▸ REQUIREMENT
Return exactly the lines below, starting with the one that has "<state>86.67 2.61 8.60" and going on through the one that has "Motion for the".
-=-=-=-=-
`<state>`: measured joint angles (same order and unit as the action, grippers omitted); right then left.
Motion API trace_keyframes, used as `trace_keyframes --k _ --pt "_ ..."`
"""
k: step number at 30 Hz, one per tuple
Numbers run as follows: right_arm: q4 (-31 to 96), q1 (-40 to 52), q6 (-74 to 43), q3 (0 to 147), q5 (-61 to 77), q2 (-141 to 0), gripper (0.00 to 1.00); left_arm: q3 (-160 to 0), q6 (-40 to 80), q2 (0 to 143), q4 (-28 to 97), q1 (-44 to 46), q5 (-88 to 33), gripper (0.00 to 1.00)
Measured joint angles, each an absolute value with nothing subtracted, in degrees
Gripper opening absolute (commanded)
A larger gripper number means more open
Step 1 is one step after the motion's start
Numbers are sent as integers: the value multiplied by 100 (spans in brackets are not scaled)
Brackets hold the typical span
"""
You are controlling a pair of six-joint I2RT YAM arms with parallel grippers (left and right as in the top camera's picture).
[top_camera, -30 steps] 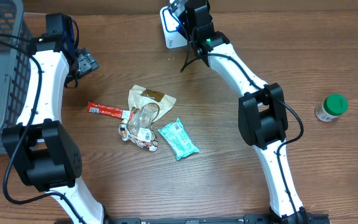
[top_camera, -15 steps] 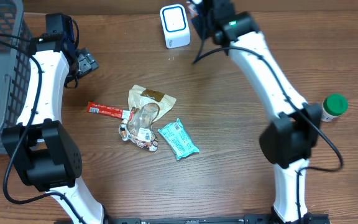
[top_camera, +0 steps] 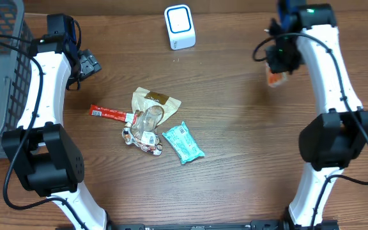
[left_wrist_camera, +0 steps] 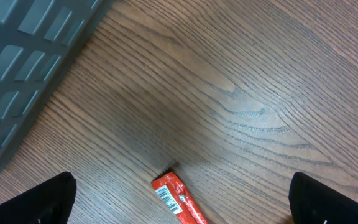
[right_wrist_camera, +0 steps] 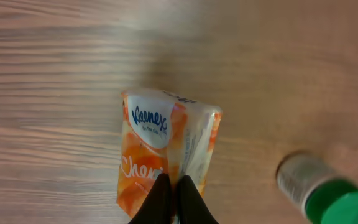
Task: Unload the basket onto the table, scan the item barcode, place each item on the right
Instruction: 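Move the Kleenex pack away from the scanner to the right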
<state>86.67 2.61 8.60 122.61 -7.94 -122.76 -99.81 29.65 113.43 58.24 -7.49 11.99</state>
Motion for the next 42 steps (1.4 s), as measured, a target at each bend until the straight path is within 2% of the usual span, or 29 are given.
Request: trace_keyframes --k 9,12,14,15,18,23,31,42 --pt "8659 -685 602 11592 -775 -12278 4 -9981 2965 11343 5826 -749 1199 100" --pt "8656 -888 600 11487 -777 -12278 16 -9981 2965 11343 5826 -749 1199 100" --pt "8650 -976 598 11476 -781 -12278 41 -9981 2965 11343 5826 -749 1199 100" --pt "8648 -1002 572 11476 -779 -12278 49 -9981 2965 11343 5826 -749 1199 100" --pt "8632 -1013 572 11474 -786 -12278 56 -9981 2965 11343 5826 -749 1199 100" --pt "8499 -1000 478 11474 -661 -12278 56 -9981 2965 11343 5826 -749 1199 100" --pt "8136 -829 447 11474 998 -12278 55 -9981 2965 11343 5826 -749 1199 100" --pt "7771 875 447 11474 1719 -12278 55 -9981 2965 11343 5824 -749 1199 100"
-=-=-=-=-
▸ WRITTEN SOLUTION
<state>86.67 2.61 8.60 122.61 -7.94 -122.76 -99.81 29.65 113.43 58.24 -7.49 11.99</state>
Motion for the next 42 steps (1.4 s), as measured, a target at each bend until the straight path is within 2% of the usual span, or 29 are given.

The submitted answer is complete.